O desnecessário excesso de exames
Excesso de exames pode comprometer diagnósticos ao substituir o raciocínio clínico pela dependência de resultados laboratoriais
Vivemos uma cultura que valoriza o excesso de exames complementares. Muitos pacientes pensam que solicitar dezenas de exames é sinônimo de excelência do médico. Erroneamente, a maioria dos doentes acredita que os médicos que pedem muitos exames são mais cuidadosos e capacitados.
Além dos custos, solicitar muitos exames complementares pode fazer com que uma pessoa saudável seja equivocadamente rotulada como portadora de alguma enfermidade, caso algum desses exames apresente um resultado anormal.
Exageros laboratoriais podem levar a tratamentos desnecessários, inclusive procedimentos invasivos e cirurgias, sem perspectiva real de benefício para o paciente.
Ao solicitar excesso de exames, de forma automática, sem individualização, correndo riscos de causar mais danos que benefícios, o profissional gera prejuízo à saúde do paciente.
Não se deve buscar socorro em exames sem primeiro conhecer a clínica do doente.
Imagine um indivíduo que tenta convencer todo mundo que é bom de tiro.
O único problema é que ele não consegue acertar o alvo. Então, o atirador tem uma ideia genial. Ao invés de pintar o alvo e depois tentar acertá-lo, ele faz o contrário.
Primeiro, dá vários tiros na parede, sem que ninguém veja. Depois, vai até a parede e pinta um alvo ao redor do lugar onde os tiros acertaram.
Os vizinhos só veem o resultado, e ficam convencidos de que ele é mesmo um grande atirador.
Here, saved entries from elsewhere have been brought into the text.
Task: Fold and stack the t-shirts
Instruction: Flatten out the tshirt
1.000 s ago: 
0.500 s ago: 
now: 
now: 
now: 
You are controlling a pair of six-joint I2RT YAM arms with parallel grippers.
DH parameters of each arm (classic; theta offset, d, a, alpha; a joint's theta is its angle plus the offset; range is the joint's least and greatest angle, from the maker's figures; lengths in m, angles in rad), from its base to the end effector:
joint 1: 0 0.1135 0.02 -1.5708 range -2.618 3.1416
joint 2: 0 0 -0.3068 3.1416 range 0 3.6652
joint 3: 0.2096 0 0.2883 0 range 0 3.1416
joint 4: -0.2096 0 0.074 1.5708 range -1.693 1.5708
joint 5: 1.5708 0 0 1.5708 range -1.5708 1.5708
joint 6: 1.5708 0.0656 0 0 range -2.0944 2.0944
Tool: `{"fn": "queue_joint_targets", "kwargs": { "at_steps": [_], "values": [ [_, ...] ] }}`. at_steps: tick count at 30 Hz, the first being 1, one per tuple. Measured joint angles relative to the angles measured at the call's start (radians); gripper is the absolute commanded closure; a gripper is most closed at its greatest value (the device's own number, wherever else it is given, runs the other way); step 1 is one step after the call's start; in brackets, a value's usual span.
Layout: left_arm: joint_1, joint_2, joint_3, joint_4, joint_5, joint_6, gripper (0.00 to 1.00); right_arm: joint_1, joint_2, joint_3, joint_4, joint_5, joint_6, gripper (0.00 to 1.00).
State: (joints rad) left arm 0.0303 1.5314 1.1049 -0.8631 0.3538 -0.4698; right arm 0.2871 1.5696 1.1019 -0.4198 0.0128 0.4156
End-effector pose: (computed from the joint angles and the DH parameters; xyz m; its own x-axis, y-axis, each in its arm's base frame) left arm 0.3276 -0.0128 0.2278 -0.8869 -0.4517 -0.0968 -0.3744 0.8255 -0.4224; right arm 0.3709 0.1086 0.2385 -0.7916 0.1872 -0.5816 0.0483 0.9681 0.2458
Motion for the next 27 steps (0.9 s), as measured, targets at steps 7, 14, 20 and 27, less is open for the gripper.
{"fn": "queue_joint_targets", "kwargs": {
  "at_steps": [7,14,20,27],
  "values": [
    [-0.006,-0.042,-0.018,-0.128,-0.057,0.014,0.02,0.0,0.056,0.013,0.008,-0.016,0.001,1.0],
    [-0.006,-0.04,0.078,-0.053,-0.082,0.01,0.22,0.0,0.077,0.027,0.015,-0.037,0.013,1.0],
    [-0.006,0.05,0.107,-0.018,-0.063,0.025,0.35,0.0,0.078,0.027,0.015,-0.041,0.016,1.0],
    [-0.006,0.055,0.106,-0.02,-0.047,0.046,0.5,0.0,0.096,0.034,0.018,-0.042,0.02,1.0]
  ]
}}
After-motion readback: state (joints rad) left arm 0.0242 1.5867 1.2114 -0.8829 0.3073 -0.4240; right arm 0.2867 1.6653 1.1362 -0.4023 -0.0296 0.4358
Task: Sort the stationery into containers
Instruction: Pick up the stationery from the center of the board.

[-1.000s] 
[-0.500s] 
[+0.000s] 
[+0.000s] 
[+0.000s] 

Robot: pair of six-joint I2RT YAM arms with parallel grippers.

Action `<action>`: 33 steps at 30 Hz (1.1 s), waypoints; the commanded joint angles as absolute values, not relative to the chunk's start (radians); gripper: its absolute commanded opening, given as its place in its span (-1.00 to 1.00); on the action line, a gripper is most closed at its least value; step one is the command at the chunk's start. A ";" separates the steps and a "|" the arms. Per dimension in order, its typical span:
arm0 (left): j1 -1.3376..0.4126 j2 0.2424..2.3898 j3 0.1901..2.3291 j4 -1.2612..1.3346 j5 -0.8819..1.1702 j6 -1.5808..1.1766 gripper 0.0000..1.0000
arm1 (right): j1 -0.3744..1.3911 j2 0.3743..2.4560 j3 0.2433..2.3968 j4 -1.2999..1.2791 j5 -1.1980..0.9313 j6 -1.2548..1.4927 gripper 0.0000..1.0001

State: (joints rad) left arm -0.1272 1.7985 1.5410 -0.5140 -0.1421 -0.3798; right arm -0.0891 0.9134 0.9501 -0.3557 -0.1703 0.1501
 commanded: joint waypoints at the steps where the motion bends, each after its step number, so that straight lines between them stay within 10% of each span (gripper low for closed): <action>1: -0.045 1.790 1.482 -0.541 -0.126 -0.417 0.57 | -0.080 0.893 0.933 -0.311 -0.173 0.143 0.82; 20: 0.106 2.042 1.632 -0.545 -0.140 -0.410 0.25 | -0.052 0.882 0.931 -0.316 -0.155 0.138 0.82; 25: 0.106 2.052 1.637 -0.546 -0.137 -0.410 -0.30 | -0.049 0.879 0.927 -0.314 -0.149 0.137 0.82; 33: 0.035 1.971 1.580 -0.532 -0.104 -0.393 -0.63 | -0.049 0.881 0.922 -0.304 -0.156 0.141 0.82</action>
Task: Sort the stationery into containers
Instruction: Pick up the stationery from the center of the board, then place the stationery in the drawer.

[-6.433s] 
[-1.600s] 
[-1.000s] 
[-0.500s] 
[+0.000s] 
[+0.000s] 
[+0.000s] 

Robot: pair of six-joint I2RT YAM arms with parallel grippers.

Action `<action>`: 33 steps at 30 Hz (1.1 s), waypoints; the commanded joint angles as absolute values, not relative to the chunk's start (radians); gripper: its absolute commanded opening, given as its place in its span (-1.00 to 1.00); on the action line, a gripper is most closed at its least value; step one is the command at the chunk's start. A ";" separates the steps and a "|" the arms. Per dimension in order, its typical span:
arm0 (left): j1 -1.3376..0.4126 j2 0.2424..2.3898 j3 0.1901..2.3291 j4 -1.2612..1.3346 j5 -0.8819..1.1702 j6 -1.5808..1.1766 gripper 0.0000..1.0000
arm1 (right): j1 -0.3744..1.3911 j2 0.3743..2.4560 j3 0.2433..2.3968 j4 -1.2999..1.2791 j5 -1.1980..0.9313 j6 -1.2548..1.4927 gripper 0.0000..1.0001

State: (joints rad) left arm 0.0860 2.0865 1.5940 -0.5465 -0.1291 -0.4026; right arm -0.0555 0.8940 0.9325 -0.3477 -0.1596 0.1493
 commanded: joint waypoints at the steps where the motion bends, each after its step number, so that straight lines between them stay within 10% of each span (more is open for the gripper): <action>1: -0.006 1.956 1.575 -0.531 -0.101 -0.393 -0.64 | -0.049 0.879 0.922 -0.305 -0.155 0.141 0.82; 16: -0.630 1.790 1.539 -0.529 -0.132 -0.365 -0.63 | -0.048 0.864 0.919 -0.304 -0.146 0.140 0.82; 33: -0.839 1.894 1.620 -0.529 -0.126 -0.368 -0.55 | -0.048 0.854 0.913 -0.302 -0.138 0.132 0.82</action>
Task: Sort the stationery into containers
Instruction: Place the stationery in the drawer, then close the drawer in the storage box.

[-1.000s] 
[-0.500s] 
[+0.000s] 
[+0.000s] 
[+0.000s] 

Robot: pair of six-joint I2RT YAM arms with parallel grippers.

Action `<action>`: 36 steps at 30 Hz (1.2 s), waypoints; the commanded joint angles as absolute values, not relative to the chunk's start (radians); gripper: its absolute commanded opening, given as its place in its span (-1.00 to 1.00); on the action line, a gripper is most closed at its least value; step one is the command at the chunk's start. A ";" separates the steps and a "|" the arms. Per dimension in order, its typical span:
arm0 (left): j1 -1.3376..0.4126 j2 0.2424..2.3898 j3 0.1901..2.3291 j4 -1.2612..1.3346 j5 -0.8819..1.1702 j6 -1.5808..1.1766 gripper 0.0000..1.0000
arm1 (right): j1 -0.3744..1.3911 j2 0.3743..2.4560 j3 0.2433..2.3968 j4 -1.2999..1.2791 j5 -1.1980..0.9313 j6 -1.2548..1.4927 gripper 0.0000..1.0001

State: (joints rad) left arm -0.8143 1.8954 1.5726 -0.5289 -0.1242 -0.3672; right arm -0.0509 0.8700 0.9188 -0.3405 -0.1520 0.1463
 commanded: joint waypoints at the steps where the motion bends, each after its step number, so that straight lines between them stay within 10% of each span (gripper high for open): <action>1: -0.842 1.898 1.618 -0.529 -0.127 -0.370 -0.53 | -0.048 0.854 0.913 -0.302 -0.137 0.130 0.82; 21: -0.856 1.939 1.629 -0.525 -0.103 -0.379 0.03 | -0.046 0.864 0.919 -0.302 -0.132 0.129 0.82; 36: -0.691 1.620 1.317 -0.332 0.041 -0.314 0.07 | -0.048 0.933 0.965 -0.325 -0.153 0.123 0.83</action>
Substituir o raciocínio clínico por alvos laboratoriais pode resultar em conclusões inadequadas.
Na medicina, isso é bastante comum: o médico atende um paciente apresentando queixas vagas e exame físico inespecífico. O que ele faz? Pede um monte de exames, é claro!
Só que, quanto mais exames o médico solicita, maior a probabilidade de pelo menos um deles vir alterado.
Dias depois, o paciente retorna com um calhamaço de exames. O magnésio mostra-se baixo. Então, só pode ser isso? Foi pintado o alvo ao redor desse mineral.
Prescreve-se o magnésio, mas o paciente continua do mesmo jeito, traduzindo falsa interpretação clínica.
A prática de pedir muitos exames, sem fazer uma avaliação e um raciocínio clínico adequados, é comparado a dar tiros com uma espingarda cheia de chumbinhos.
Como o número de projéteis é suficientemente grande, um deles vai acertar em alguma coisa; não por que o atirador é bom, mas por pura obra do acaso.
Às vezes, o médico chega a conclusões erradas por ingenuidade. Confiando mais no resultado do exame e menos em seu raciocínio clínico, sem checar as limitações do teste, ele erra, sem perceber.
Exames complementares são ferramentas para testar uma hipótese. Se o médico avalia alguém acreditando que possa ter uma infecção urinária, está justificado solicitar exame de urina.
Mas pedir baterias de exames a esmo, sem indicações clínicas, caracteriza deficiente prática profissional.
O raciocínio do médico deve ser de natureza sensitiva. Seus primeiros mestres são os olhos, a mente e o coração.